Well, as easy to understand as that approach to the Bible may
be, I’m afraid that we simply can’t accept it. We can’t go along with it. We
can’t tell these good but probably biblically uneducated folks that they’re
right. That the Bible is simple. That its meaning is obvious. That everything
in it means the same thing to everyone everywhere at any time. You see, all
that just isn’t true. In this sermon I want to talk about why it isn’t true and
what we do about it not being true. And I’ll start with the passage from
Nehemiah listed above.
The book of Nehemiah is one of the post-exilic books of the
Old Testament. It was written some time around the change from the sixth to the
fifth centuries BCE. Many of the Jewish people whom the Babylonians had hauled
off to exile in Babylon around the year 586 BCE had returned under the
protection of the Persians, who had conquered Babylon in the 530s BCE. Those
years after the return from Babylon were not easy ones for these folks. They
were poor. They had to appease the Persians and pay them tribute. They had
before them the daunting tasks of rebuilding Jerusalem, especially its outer
wall that the Babylonians had breached and destroyed. They had to rebuild the
temple. Tradition said, and says, that King Solomon had built a temple on a
hill in Jerusalem called Zion in the tenth century BCE. The Babylonians
destroyed that temple, and the people were determined to build a new one on the
same site after they came back from Babylon. Yet they found that they didn’t
have the resources to build anything like what Solomon’s temple had been. They
complained about how poor and unimposing their new temple was. The prophets who
had come before them had said that the time of return would be glorious. It
wasn’t. It was hard and discouraging.
The book of Nehemiah sets its story of the reading of the law
against that backdrop. It tells of Ezra, whom it describes as both a priest and
a scribe, gathering all the people together in a public square and reading a
scroll of the law of Moses to them. By the law of Moses it surely means the
entire Torah, the books of Genesis, Exodus, Leviticus, Numbers, and
Deuteronomy. All of those books or at least most of the stories in them existed
in one form or another at the time this story is set. Those books were
traditionally known as the books of Moses. That’s what Ezra read to the people
that day in post-exilic Jerusalem.
And here’s what I think is the most important part of this
passage. It says: “So they read from the book, from the law of God, with interpretation.
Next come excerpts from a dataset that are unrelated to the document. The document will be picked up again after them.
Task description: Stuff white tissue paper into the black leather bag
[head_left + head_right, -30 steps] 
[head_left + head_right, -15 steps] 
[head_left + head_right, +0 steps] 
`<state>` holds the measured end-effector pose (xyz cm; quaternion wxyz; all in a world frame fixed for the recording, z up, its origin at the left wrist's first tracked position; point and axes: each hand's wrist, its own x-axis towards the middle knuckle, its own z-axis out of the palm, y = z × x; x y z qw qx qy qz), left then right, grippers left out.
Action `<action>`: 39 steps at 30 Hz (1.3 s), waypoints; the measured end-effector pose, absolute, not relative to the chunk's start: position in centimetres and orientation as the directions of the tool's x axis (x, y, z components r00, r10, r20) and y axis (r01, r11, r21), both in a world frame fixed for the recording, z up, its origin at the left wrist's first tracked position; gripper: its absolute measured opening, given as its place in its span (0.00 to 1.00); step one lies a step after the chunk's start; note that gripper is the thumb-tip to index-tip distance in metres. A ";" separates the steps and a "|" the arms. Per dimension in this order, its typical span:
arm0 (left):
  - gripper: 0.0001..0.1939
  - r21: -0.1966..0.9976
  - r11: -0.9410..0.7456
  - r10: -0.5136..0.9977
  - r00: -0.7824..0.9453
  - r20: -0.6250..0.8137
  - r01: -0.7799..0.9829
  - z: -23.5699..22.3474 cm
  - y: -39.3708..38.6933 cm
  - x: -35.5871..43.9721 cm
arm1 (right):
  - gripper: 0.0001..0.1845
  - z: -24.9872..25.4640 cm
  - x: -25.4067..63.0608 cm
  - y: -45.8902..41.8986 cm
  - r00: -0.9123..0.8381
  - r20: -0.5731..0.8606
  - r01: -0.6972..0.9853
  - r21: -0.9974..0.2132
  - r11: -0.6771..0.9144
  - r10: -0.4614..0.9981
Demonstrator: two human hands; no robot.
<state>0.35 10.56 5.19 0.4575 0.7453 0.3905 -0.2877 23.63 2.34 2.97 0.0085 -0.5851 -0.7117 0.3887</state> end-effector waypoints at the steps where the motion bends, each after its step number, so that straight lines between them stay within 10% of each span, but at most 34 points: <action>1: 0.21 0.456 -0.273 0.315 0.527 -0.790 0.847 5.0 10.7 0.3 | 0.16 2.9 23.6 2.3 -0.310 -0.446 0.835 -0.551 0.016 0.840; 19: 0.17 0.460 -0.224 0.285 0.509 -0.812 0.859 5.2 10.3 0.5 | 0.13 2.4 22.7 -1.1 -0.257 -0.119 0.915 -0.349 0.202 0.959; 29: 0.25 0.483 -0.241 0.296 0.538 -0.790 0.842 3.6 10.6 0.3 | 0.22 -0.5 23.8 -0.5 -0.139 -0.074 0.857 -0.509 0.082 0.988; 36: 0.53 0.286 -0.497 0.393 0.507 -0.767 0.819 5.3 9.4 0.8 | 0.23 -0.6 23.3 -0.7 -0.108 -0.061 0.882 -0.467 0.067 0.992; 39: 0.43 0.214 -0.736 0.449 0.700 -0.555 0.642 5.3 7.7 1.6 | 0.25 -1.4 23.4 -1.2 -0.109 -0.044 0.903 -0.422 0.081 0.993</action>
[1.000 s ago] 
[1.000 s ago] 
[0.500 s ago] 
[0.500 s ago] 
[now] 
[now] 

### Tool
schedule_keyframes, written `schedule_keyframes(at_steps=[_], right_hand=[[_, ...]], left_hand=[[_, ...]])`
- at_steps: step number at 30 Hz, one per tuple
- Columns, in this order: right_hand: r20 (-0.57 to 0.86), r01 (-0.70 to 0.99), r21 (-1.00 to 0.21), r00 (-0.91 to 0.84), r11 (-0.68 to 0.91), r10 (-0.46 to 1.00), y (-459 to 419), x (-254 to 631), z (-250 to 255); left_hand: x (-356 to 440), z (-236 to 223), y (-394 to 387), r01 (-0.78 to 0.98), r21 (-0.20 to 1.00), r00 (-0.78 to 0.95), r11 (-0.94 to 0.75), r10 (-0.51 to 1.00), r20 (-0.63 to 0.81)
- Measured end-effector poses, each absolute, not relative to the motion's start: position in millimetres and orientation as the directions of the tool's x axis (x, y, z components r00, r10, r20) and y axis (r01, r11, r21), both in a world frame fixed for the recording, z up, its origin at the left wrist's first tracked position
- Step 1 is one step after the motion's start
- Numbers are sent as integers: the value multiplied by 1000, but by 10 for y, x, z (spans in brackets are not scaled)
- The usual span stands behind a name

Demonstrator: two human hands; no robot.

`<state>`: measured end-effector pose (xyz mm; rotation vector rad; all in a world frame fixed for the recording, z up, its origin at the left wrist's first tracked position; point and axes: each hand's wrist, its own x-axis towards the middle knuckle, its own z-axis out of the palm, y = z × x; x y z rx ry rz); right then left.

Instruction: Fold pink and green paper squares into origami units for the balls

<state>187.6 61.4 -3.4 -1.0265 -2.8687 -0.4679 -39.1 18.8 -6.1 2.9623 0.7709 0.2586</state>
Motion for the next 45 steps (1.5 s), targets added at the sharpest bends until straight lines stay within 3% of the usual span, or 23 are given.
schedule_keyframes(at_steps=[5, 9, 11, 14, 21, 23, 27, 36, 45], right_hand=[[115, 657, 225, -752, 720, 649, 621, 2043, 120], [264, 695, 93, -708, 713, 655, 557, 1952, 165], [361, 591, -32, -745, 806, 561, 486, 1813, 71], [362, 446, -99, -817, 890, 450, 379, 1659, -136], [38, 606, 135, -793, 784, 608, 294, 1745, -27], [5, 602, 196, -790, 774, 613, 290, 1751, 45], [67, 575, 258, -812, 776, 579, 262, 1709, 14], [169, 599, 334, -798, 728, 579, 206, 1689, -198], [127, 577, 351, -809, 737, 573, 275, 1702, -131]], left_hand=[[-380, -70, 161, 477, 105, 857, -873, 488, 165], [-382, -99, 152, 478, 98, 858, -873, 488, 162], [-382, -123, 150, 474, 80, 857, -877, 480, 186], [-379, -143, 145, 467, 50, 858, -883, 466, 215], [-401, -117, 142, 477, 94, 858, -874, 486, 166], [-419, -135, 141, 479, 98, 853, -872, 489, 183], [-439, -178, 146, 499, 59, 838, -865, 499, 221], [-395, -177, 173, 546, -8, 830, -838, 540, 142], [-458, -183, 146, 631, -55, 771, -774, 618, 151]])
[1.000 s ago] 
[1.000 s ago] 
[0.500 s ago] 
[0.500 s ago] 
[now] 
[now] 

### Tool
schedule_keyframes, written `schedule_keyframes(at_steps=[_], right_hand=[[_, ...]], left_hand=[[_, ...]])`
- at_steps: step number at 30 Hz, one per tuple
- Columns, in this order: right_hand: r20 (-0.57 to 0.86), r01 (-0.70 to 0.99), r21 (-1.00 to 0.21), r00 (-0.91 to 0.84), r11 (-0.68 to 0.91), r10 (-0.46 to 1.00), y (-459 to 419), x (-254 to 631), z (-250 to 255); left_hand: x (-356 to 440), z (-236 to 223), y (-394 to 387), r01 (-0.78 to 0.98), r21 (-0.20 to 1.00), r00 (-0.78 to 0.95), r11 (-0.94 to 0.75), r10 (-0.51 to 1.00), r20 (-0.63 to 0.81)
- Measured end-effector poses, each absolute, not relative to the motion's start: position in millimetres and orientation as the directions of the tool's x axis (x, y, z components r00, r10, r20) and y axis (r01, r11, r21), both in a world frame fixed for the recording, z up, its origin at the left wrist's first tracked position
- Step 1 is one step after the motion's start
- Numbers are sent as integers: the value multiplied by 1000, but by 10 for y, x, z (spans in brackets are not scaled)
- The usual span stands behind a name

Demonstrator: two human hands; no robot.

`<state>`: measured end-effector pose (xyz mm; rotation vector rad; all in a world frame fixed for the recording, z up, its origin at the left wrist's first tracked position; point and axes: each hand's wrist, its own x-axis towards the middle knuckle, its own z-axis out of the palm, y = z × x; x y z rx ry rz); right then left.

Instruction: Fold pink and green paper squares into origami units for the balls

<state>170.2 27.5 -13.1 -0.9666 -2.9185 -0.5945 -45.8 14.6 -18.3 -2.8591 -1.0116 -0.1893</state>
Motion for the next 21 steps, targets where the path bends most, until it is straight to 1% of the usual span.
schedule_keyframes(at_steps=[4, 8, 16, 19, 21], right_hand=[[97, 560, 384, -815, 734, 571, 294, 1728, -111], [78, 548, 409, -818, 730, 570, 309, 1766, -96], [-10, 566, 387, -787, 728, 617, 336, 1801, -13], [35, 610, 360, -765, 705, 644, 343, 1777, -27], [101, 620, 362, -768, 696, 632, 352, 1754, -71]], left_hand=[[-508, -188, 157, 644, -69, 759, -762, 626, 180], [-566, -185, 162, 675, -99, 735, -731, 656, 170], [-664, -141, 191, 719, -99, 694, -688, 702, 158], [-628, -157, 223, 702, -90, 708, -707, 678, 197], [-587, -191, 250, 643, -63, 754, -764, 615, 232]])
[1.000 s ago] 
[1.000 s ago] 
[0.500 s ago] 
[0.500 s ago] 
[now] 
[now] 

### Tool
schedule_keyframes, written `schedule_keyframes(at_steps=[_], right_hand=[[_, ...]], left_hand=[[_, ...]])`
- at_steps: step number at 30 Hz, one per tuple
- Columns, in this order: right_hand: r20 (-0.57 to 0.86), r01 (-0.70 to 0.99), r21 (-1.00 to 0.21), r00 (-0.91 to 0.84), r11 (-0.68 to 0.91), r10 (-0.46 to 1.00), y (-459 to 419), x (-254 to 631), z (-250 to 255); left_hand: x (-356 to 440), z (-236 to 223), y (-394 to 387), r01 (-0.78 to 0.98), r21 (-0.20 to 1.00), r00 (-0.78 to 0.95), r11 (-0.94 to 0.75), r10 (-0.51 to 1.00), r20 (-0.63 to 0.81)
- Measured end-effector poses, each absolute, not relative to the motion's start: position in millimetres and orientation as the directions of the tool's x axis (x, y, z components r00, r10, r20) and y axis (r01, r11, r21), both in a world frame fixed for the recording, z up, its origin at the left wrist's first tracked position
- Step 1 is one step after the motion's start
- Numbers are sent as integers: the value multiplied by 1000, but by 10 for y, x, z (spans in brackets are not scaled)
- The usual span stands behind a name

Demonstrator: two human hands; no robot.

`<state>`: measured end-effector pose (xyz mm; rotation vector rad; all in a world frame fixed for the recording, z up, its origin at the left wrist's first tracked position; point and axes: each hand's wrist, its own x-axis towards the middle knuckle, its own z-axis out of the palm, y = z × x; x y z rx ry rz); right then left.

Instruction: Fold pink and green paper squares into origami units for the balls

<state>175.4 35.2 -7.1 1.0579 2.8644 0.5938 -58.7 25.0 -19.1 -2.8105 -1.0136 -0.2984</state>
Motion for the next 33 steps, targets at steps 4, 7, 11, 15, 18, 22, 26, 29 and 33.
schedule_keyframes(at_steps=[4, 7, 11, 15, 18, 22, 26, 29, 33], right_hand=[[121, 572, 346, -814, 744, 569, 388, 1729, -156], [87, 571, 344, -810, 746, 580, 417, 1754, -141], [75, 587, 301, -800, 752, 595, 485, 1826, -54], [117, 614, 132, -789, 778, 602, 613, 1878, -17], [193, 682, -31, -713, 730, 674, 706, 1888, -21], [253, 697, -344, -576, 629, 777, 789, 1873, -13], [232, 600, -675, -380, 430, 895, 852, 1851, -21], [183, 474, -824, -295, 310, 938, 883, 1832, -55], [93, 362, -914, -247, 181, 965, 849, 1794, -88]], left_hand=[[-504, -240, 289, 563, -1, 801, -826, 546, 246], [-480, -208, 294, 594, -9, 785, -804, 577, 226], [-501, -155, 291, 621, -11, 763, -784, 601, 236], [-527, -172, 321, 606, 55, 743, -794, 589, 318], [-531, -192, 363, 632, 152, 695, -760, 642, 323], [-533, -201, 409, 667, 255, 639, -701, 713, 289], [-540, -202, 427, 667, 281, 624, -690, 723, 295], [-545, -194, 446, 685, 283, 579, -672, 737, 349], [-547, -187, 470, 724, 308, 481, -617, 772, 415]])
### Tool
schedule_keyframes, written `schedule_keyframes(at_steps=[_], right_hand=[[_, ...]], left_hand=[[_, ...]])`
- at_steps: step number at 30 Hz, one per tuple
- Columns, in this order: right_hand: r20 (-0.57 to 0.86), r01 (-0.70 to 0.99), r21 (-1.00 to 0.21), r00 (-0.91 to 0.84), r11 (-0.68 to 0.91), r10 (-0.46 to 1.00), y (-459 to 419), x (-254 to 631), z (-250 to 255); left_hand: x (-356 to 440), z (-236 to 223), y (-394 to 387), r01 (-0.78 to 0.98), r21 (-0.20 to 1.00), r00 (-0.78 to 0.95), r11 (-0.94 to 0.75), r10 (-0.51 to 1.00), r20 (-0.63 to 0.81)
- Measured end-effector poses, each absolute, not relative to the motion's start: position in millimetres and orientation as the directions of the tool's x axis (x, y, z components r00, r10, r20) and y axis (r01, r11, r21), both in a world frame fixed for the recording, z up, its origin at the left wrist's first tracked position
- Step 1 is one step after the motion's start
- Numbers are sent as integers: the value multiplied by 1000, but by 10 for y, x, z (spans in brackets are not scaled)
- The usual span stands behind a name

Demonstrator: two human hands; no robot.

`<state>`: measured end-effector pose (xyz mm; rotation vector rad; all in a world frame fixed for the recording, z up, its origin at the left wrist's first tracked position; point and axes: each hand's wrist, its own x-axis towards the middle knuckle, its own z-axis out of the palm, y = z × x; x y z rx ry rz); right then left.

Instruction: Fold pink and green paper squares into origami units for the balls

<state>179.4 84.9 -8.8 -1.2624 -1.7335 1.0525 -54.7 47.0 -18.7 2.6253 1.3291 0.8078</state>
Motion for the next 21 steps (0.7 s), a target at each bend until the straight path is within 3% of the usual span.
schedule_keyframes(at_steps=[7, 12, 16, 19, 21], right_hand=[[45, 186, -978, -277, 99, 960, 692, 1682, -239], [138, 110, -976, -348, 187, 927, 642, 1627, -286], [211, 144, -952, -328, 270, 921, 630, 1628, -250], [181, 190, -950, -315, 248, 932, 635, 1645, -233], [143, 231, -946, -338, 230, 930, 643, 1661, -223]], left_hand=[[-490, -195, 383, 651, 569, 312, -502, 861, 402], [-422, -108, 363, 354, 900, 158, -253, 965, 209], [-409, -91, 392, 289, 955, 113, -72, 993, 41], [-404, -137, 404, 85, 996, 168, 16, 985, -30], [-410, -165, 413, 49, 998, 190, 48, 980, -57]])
They gave the sense, so that the people understood the reading.” Nehemiah 8:8. Verse
7, which for some reason the Revised Common Lectionary leaves out of the
reading for this Sunday, says that a number of named people and the Levites
“helped the people to understand the law….” Apparently Nehemiah, who was the
governor appointed by the Persians, wanted the people to hear the Torah law,
and he got the priest Ezra and perhaps others to read it to them. But they
didn’t just read it. They interpreted it. They helped the people understand it.
Our text doesn’t tell us how they interpreted the text. We don’t know what
these interpreters said to the people about what the text meant. It is however
striking and important that our passage stresses how the religious leaders of
the day didn’t just read the text to the people and leave it at that. They
interpreted. They helped the people understand. Assuming for the moment that
they did that well and in good faith, God bless them for it. Clearly we have
here the Bible telling us that at least a significant part of the Bible,
namely, the law of Moses, needs interpretation if people are to understand it.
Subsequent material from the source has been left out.